Dans les années 1920, il existait un cabaret parisien à thème infernal connu sous le nom de Cabaret de L’Enfer.
Fondé en 1892 près de Montmartre à Paris, ce lieu unique présentait une entrée ressemblant aux mâchoires béantes d’un Léviathan, symbolisant la damnation.
Ce cabaret emblématique était plus qu’un simple lieu de divertissement ; c’était un portail vers les bas-fonds de la ville, où le fantastique et l’interdit convergeaient dans un spectacle fascinant.
Le Cabaret de L’Enfer était le pendant du Cabaret du Ciel, autre cabaret qui partageait la même adresse sur le boulevard de Clichy.
Antonin Alexander était le créateur, le directeur et l’hôte des deux entreprises.
Jules Claretie, qui écrivait que les futurs historiens des mœurs de la Belle Époque « ne pouvaient passer silencieusement devant ces cabarets », les décrivait comme « mettant le poème de Dante à portée de marche » .
Pour Georges Renault et Henri Château, « Le Ciel et L’Enfer, tous deux grands ouverts, en rang » méritait le qualificatif de « spectaculaire ».
La façade intimidante était « une ode en stuc à la nudité féminine dévorée par des flammes infernales ».
Situé au pied de la butte Montmartre, dans le 18e arrondissement de Paris, le Cabaret de l’Enfer fut le précurseur des restaurants à thème, dont l’ambiance était son principal attrait, et n’accueillait qu’occasionnellement des chanteurs de café.
En 1895, trois ans après son ouverture au 34 boulevard de Clichy, Antonin déménage l’établissement au numéro 53, où il restera plus d’un demi-siècle.
Entre-temps, l’emplacement initial est racheté par un concurrent, l’illusionniste Dorville, et son administrateur Roger, qui ouvrent un « cabaret macabre », le Cabaret du Néant.
Ce cabaret se spécialisait dans les « invocations de l’outre-tombe » plus sinistres, tandis que le Cabaret du Ciel proposait joyeusement des « illusions mystiques » et le Cabaret de l’Enfer, des « tours de magie ».
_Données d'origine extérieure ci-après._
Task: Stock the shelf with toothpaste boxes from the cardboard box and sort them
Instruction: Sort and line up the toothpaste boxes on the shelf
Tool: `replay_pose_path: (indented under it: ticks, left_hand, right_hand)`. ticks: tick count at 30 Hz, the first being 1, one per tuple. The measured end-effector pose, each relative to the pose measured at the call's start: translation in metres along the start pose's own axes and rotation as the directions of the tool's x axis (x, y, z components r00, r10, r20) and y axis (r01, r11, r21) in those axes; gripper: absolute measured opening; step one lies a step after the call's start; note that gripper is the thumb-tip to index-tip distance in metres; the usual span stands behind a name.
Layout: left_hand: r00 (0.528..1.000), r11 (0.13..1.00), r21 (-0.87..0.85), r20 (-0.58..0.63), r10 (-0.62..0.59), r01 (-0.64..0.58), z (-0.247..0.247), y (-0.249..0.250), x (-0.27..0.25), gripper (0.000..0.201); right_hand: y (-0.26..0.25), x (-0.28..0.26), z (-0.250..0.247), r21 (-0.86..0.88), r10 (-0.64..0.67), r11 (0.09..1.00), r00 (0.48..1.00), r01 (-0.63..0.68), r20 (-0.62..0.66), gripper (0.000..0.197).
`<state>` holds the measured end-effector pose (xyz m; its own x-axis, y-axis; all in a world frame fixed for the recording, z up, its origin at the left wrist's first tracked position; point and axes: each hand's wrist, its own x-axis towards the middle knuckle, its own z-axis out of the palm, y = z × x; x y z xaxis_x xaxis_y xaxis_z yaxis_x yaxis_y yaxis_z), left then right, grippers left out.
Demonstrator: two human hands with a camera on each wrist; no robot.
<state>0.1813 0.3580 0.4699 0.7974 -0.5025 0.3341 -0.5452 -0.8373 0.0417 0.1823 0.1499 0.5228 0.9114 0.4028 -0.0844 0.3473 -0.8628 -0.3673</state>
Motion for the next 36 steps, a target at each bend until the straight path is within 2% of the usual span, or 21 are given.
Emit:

Selon Jules Claretie, les spectacles offerts par les Cabarets du Ciel et de l’Enfer « ne différaient pas essentiellement des attractions vues à la fête de Neuilly… Ils utilisaient les mêmes tours d’illusionnistes produits par des combinaisons de miroirs et des jeux de lumière. Mais un orgue ajoutait une musique mystérieuse à ces tableaux rapides » .
L’ambiance était joviale et Antonin, ancien professeur de littérature, en maintenait la convivialité, donnant le ton par des discours humoristiques, costumés, prononcés soit en saint Pierre, soit en Méphistophélès.
Le portier du Cabaret de l’Enfer, déguisé en Diable, accueillait les clients en leur disant : « Entrez et soyez damnés !
Une fois à l’intérieur, les clients étaient servis par des serveurs habillés en diable.
En 1899, un visiteur rapporte que, dans le jargon utilisé à l’intérieur du café, une commande de « trois cafés noirs rehaussés de cognac » était relayée au bar comme : « Trois rasades bouillonnantes de péchés fondus, avec une pincée d’intensificateur de soufre ! ».
La véritable essence du Cabaret de l’Enfer résidait dans ses spectacles éclectiques et titillants.
Des danseurs, des chanteurs et d’autres artistes sont montés sur scène, vêtus de costumes évoquant le thème de la damnation et de la tentation.
Leurs actes allaient du sensuel au grotesque, tissant des récits qui dansaient souvent à la frontière de l’acceptabilité sociale.
Le public, un mélange de locaux et de touristes, s’est délecté du caractère séduisant et scandaleux des performances, s’immergeant dans l’ambiance décadente du cabaret.
Quelques années après la Libération de Paris, le supermarché Monoprix, voisin du Cabaret de L’Enfer depuis 1934, rachète les deux cafés, les vide, les agrandit et remplace les deux façades par leur propre entrée. En 1950, toute trace de l’ancien Cabaret de L’Enfer a disparu.
Le Monoprix occupe actuellement toute la longueur du rez-de-chaussée entre l’angle avec la rue Pierre-Fontaine et le numéro 51. L’entrée se trouve à l’emplacement de l’ancien Cabaret de l’Enfer.